Al final del periplo, descubrían dos cosas incomprensibles: 1) el mar inmenso, 2) los europeos de piel blanca. En cuanto al mar, aunque no lo habían visto directamente, les resultaba conocido por mediación de los cuentos como el país de los muertos. Y en cuanto a los blancos, para ellos eran como seres extraterrestes, tenían un olor desagradable, su piel era de un color extraño, llevaban prendas de vestir extrañas.
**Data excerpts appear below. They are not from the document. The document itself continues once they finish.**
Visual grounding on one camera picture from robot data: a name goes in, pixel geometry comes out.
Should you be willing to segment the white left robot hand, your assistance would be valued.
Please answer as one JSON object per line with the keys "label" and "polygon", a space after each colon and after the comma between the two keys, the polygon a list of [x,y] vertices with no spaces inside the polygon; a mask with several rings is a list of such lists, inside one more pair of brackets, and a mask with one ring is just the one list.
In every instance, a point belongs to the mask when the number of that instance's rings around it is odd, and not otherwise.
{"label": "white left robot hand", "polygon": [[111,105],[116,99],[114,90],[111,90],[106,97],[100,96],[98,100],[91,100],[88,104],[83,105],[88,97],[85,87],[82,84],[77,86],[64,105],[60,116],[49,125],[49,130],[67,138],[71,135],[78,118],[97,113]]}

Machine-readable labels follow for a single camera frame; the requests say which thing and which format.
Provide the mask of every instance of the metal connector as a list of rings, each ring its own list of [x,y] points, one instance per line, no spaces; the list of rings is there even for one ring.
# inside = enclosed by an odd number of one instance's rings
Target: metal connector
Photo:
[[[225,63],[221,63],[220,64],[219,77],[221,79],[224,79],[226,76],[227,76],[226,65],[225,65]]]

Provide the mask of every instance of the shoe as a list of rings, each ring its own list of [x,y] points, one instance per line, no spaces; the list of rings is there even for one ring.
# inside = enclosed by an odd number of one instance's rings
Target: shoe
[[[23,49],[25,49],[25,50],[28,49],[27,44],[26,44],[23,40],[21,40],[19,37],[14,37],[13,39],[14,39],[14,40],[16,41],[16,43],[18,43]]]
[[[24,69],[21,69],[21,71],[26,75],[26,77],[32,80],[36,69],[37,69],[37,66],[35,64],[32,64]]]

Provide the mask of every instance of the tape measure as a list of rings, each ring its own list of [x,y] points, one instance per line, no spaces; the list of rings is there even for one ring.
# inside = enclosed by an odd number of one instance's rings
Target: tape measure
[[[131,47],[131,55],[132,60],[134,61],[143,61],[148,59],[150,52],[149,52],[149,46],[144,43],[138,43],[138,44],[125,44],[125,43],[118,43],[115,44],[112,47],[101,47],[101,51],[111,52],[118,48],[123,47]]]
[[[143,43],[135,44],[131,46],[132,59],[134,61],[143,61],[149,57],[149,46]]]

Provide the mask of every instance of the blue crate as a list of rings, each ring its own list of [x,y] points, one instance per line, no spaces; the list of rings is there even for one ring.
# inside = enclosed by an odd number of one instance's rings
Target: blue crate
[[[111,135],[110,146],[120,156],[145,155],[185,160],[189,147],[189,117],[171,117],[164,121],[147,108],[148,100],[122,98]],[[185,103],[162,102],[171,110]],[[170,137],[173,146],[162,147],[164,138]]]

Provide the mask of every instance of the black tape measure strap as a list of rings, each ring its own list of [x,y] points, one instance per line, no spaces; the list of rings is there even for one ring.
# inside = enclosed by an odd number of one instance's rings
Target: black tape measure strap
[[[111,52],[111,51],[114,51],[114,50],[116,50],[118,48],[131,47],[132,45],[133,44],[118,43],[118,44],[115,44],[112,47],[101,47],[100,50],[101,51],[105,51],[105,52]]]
Muchos morían de miedo, otros, enloquecidos, saltaban de los barcos y los tiburones se los comían. Los supervivientes iban, por su parte, de sorpresa en sorpresa.
Pues, ¿qué veían? Por ejemplo, que los blancos bebían vino. Y ellos estaban seguros de que era sangre; la sangre de su pueblo.
Edmond Wells
Enciclopedia del saber relativo y absoluto.
La hembra 56 está hambrienta. No es sólo un cuerpo, sino toda una población quien reclama su ración de calorías. ¿Cómo alimentar al nido que lleva en su seno? Acaba decidiéndose a salir de su agujero, se arrastra unos centenares de cabezas y reúne tres agujas de pino que lame y masca con avidez.
No es suficiente. Hubiese ido a cazar, pero no tiene fuerzas. Y es ella la que puede ser pasto de los miles de depredadores ocultos en los alrededores. Así que se encaja en su agujero para esperar la muerte.
Pero en lugar de eso, aparece un huevo. ¡Su primer chlipukaniano! Apenas ha sentido que llegaba. Agita sus patas y aprieta con todas sus fuerzas su vientre. La cosa ha de funcionar, porque si no todo habrá acabado. El huevo sale rodando. Es pequeño, casi negro a fuerza de ser gris.
Si deja que eclosione, dará nacimiento a una hormiga muerta al nacer. Además… ni siquiera podría alimentarla hasta la eclosión. Así que se come a su primer vástago.
Eso le da inmediatamente más energía. Hay un huevo menos en su abdomen y un huevo más en su estómago. Con ese sacrificio cobra fuerzas para poner un segundo huevo, también muy oscuro, y tan pequeño como el primero.
Se lo come. Se siente aún mejor. El tercer huevo apenas es un poco más claro. Y asimismo lo devora.